The conventional ceiling panels used in clean room construction are
typically made of mineral fiber, fiberglass, gypsum or the like.
These panels have a front surface disposed downwardly when the
panel is placed in the suspension grid. The front surface is either
smooth, or it may be perforated and/or contoured for sound
absorption as in conventional acoustical ceiling panels. The front
surface exposed to the interior of the room, as well as the reverse
surface, when used in clean room systems, are typically sealed with
a laminated facing of latex, aluminum or the like, to inhibit the
release of particles from the ceiling panel into the clean room
environment. Such surfacing is relatively effective in preventing
the escape of particles from the exposed front surface of the
ceiling panel to the clean room environment. However, a persistent
problem heretofore has been the elimination of particles which
escape from the edge of the ceiling panels, and/or the escape of
particles from the space above the suspended ceiling into the clean
room between the ceiling panel and the runners or horizontal
flanges on which they are supported.
Various attempts have been made to prevent the introduction of
particles into the clean room from or across the edges of the
ceiling panels in the grid suspension system. Some relatively
simple attempts have included sealing the ceiling panel edges and
the use of a gasket material between the suspension grid horizontal
flanges and the periphery of the front face of the ceiling panel.
For example, it is known to seal the exposed edge surfaces of the
ceiling panel with latex or a hard case adhesive. This has not been
particularly effective because the edges of the ceiling panels are
subject to damage by rubbing and/or bumping against the vertical
portion of the runners in the ceiling grid suspension, particularly
during installation and maintenance and the edge sealant material
tends to penetrate into the ceiling panel and make the edges
brittle and flaky, particularly in the case of the hard case
adhesives, thereby contributing to the generation of particles
which escape into the clean room environment. A flexible tape has
also been used to seal the edges of the ceiling panels, and while
this has been relatively effective in inhibiting particle
generation, it has been labor intensive as the edge of each ceiling
panel must be taped manually prior to installation. This has
significantly increased the cost and time of the installation.

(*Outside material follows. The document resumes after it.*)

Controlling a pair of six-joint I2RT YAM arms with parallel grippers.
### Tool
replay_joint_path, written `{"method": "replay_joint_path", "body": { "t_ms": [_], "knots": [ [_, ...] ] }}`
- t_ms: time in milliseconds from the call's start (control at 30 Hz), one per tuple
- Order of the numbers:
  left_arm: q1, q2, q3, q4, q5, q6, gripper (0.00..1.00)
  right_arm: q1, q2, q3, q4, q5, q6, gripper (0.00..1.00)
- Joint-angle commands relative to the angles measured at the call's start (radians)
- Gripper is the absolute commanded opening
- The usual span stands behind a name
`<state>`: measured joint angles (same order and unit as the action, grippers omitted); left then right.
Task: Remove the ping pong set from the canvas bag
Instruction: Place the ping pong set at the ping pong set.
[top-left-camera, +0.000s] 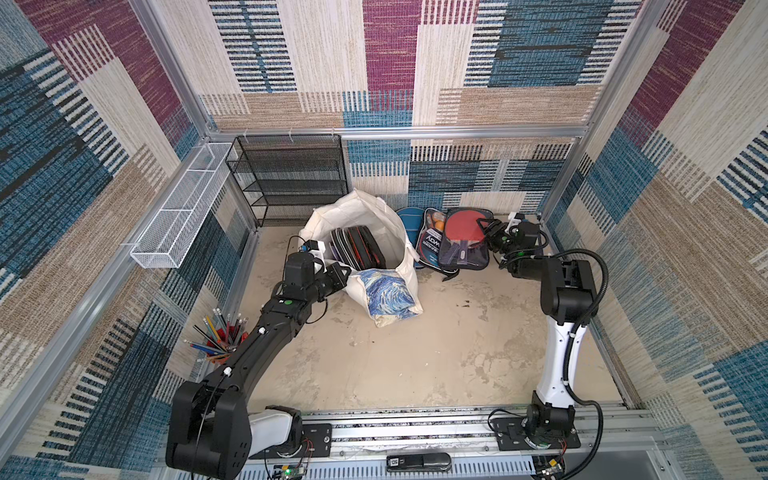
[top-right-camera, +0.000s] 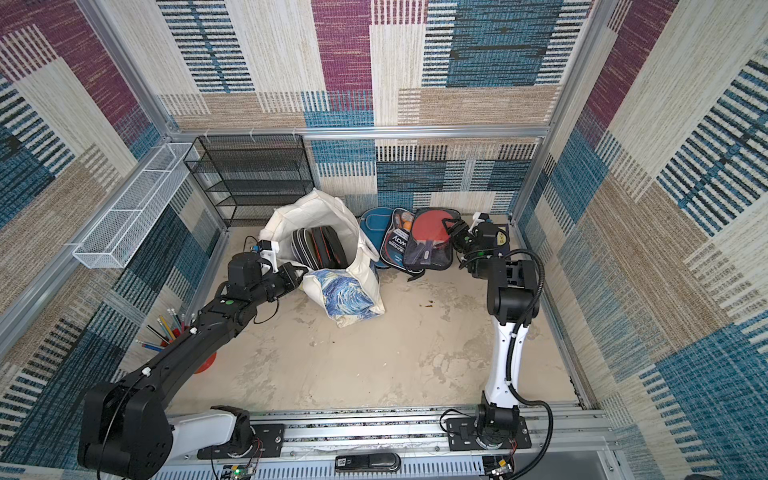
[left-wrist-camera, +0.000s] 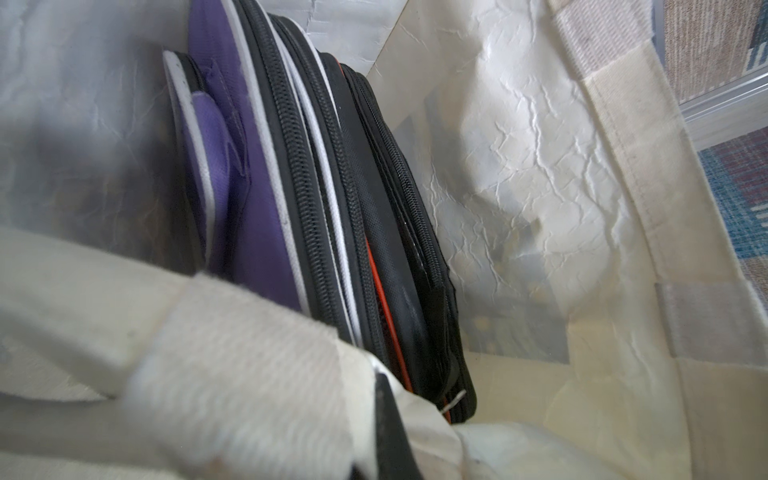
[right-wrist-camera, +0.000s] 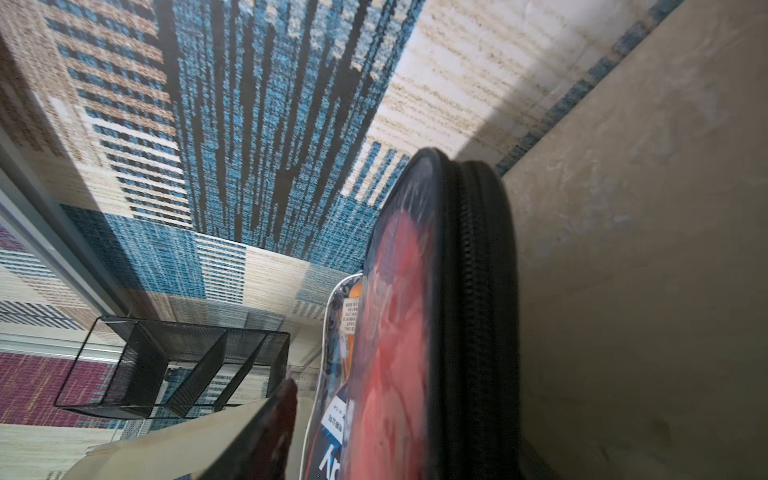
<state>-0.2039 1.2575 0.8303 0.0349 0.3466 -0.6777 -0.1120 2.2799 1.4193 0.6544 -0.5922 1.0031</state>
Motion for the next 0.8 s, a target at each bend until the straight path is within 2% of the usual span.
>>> {"method": "replay_joint_path", "body": {
  "t_ms": [0, 367, 533, 767],
  "knots": [
    [0.001, -0.008, -0.003, 0.015, -0.016, 0.021, 0.0, 0.0, -0.005, 0.019, -0.048, 0.017, -0.079, 0.72],
    [0.0, -0.009, -0.002, 0.019, -0.01, 0.016, 0.0, 0.025, 0.005, 0.107, -0.331, 0.118, -0.263, 0.87],
    [-0.001, -0.014, -0.005, 0.019, -0.009, 0.01, 0.0, 0.057, 0.029, 0.175, -0.468, 0.191, -0.34, 0.89],
    [-0.002, -0.046, -0.007, -0.007, -0.021, 0.026, 0.0, 0.075, 0.034, 0.208, -0.557, 0.274, -0.376, 0.93]
  ]
}}
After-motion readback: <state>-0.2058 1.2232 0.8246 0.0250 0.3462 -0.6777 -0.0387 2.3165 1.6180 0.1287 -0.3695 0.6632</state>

Similarly, it has been known to use a foam adhesive tape to form a
gasket or sealing surface between the ceiling panel and the
horizontal flanges in the grid suspension system. Again, however,
this installation is labor intensive in that the tape is applied
manually to each horizontal flange and/or each ceiling panel at the
installation site. An alternative to this has recently been the
introduction of T-bar grid suspension runners, typically of
aluminum, in which a channel is formed in the horizontal flange for
placing the foam tape in the channel on the horizontal flange
during manufacture thereof. However, this type of grid suspension
system has been expensive because of the high cost associated with
manufacturing the runners with the required profile, i.e. with the
channel formed in the horizontal flange thereof. Moreover, this
approach still does not address the need to seal the edge of each
ceiling panel.
A more elaborate approach to preventing particle generation from
and transmission through the grid suspension ceiling has been the
use of runners in which a relatively deep channel is formed in the
upward face of the horizontal flanges thereof. This type of grid
system is typically suspended above the room, and then the channels
in the horizontal flanges are filled with a jelly material which is
heated and poured in a relatively liquid state into the channels of
the runners. When the sealing liquid cools, it viscosifies and gels
in the channels. This system is then used in conjunction with
ceiling panels which are manufactured with an L-shaped flanged
inserted into each edge of the ceiling panel. The L-shaped flange
protruding from the ceiling panel is inserted into the jelly in the
channel of each runner to suspend the ceiling panel in the grid
system while forming a seal through immersion of the L-shaped
flange of the ceiling panel into the jelly placed in the channel of
the horizontal flanges on the grid suspension system.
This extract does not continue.